- _Recorded information_:
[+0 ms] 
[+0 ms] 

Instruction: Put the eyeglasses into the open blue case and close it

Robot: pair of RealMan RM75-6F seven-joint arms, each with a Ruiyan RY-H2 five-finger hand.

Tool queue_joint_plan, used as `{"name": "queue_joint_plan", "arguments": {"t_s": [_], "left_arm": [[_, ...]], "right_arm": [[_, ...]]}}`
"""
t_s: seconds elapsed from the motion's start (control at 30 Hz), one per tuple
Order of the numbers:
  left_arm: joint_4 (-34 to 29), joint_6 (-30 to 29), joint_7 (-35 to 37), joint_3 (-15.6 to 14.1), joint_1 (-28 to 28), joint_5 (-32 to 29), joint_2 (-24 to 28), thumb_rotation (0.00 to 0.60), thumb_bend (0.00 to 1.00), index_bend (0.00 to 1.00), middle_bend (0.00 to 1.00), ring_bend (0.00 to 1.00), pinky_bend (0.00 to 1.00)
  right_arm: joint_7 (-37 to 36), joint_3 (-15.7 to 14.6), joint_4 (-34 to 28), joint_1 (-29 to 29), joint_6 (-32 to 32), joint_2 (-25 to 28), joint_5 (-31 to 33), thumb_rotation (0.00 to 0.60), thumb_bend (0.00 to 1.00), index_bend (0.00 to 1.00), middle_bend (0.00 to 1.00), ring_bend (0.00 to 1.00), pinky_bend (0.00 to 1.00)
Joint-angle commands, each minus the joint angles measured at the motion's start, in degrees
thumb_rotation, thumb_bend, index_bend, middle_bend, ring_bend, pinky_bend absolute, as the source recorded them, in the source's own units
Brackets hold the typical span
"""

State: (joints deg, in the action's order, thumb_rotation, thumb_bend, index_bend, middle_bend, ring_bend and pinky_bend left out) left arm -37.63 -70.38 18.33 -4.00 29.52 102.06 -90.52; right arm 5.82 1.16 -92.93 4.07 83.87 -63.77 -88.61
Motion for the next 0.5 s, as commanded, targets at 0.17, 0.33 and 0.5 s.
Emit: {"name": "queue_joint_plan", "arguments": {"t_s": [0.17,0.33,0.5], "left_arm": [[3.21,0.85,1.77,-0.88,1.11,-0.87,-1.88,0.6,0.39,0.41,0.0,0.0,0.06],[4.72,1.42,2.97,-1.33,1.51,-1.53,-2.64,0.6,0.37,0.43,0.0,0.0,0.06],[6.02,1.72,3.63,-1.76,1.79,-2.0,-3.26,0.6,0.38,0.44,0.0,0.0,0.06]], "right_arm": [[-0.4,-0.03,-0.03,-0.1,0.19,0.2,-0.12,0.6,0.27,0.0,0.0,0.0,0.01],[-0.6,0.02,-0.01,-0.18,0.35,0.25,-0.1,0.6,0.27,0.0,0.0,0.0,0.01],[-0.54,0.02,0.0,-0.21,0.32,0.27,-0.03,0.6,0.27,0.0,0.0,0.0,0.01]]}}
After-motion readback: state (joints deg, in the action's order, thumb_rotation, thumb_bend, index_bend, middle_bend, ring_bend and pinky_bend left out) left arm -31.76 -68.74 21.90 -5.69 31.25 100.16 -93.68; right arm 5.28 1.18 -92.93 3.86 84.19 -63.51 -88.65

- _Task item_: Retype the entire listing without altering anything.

- _Reply_:
[+0 ms] 
[+0 ms] 

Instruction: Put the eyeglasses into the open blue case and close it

Robot: pair of RealMan RM75-6F seven-joint arms, each with a Ruiyan RY-H2 five-finger hand.

Tool queue_joint_plan, used as `{"name": "queue_joint_plan", "arguments": {"t_s": [_], "left_arm": [[_, ...]], "right_arm": [[_, ...]]}}`
"""
t_s: seconds elapsed from the motion's start (control at 30 Hz), one per tuple
Order of the numbers:
  left_arm: joint_4 (-34 to 29), joint_6 (-30 to 29), joint_7 (-35 to 37), joint_3 (-15.6 to 14.1), joint_1 (-28 to 28), joint_5 (-32 to 29), joint_2 (-24 to 28), thumb_rotation (0.00 to 0.60), thumb_bend (0.00 to 1.00), index_bend (0.00 to 1.00), middle_bend (0.00 to 1.00), ring_bend (0.00 to 1.00), pinky_bend (0.00 to 1.00)
  right_arm: joint_7 (-37 to 36), joint_3 (-15.7 to 14.6), joint_4 (-34 to 28), joint_1 (-29 to 29), joint_6 (-32 to 32), joint_2 (-25 to 28), joint_5 (-31 to 33), thumb_rotation (0.00 to 0.60), thumb_bend (0.00 to 1.00), index_bend (0.00 to 1.00), middle_bend (0.00 to 1.00), ring_bend (0.00 to 1.00), pinky_bend (0.00 to 1.00)
Joint-angle commands, each minus the joint angles measured at the motion's start, in degrees
thumb_rotation, thumb_bend, index_bend, middle_bend, ring_bend, pinky_bend absolute, as the source recorded them, in the source's own units
Brackets hold the typical span
"""

State: (joints deg, in the action's order, thumb_rotation, thumb_bend, index_bend, middle_bend, ring_bend and pinky_bend left out) left arm -37.63 -70.38 18.33 -4.00 29.52 102.06 -90.52; right arm 5.82 1.16 -92.93 4.07 83.87 -63.77 -88.61
Motion for the next 0.5 s, as commanded, targets at 0.17, 0.33 and 0.5 s.
Emit: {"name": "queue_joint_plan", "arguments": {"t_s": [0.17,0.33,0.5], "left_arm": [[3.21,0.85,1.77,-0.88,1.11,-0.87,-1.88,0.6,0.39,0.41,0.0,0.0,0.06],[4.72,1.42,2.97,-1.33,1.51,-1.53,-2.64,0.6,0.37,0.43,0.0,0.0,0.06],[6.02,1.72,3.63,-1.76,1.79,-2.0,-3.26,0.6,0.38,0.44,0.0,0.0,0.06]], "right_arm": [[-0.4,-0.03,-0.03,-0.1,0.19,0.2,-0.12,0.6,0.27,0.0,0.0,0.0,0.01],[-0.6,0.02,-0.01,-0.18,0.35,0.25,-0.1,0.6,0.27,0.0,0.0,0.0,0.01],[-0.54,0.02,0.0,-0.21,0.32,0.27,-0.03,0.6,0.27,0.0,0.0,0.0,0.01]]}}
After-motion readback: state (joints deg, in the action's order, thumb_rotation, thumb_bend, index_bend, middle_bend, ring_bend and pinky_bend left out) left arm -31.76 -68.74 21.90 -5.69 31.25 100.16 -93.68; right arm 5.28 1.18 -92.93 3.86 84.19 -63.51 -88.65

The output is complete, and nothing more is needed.